Over the past decade, courts throughout the nation have, with the aid of Section 2-302 of the Uniform Commercial Code, confronted and partially resolved a problem which they have long faced: the necessity of developing judicial standards and remedies for controlling the public use of the standardized agreement. With the advent of mass distribution of goods and the consequent use of standardized agreements, a single contract form may control the rights and property of large numbers of individuals. In so doing, standardized contracts act upon the public as law, not private law bargained for and assented to, but rather a form of unchecked commercial legislation enforced in the interests of its maker. Indeed, it is no exaggeration to suggest that standardized contracts often control the behavior of more individuals than do ordinances of many municipalities.
Unfortunately, the arsenal of doctrines and remedies traditionally available to the courts for policing contract abuse fail to offer relief appropriate to the problems arising from the use of standardized agreements. As will be discussed, common law doctrines such as “fraud” and “constructive fraud” direct a court’s attention not to factors common to a number of similar transactions, but rather to the particularities of a single transaction. The result of such traditional approaches to standardized agreements is that for every Mrs. Williams or Mrs. Owens relieved of the burden of an unconscionable contract, many others remain intimidated by the same contract, and the maker continues to profit at their expense.

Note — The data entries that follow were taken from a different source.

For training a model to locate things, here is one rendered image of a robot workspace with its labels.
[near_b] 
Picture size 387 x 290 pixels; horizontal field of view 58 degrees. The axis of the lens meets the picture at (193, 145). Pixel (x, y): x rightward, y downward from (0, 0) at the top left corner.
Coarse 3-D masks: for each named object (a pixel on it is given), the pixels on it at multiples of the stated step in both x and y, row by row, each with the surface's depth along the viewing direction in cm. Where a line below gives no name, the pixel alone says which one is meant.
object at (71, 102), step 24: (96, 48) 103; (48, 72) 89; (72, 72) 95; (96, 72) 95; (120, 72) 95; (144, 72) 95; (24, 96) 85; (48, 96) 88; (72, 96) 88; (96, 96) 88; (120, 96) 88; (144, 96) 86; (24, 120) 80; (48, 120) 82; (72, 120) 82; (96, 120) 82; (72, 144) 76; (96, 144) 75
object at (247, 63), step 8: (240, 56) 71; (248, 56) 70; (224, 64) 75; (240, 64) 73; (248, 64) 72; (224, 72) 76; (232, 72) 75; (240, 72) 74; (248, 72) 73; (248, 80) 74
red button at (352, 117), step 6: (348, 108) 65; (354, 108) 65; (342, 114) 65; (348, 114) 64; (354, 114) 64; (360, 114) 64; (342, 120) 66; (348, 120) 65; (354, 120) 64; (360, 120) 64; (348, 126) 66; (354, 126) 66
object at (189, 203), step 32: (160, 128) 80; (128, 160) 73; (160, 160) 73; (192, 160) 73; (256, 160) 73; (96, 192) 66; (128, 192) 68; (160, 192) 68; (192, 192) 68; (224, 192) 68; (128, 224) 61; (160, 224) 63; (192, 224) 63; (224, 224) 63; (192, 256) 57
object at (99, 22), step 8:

States have attempted to confront the public ramifications of the standardized contract by enacting consumer protection acts which give to courts the power to enjoin the use of contracts which are either deceptive or which breach standards of fair dealing. However, it is presently unclear whether courts will use these powers to render invalid contract forms judged to be harsh or inequitable or to continue simply to remedy wrongs on a case-by-case basis. Considering the concern which many courts have of becoming regulators of economic behavior, the likelihood that the former course will be taken–extending remedies to classes of consumers–depends heavily upon the availability of legal standards and rules which treat standardized contracts as public instruments, yet safeguard judges from becoming, in effect, commissioners of consumer affairs.
This Note contends that § 2-302 of the Uniform Commercial Code provides courts with a framework which allows them to examine standardized contracts as public instruments and deal with them accordingly. Properly applying § 2-302, courts need not be afraid to use broadly the powers recently granted them by many state legislatures in consumer protection acts.
The Note begins with a discussion of Kugler v. Romain, a case which reveals not only the tension between the need for public remedies and the limited ability of common law doctrines to provide them, but also one court’s resolution of that tension by applying the doctrine of unconscionability as em- bodied in § 2-302 of the UCC. The next section discusses the common law roots of unconscionability; the necessity that arose for developing a new doc- trine based upon commercial considerations; and § 2-302, the foundation of that doctrine. The final discussion concerns the standards of reasonable expectations and commercial oppression which have emerged from the case law of § 2-302, standards which are peculiarly applicable to problems arising from the use of form contracts.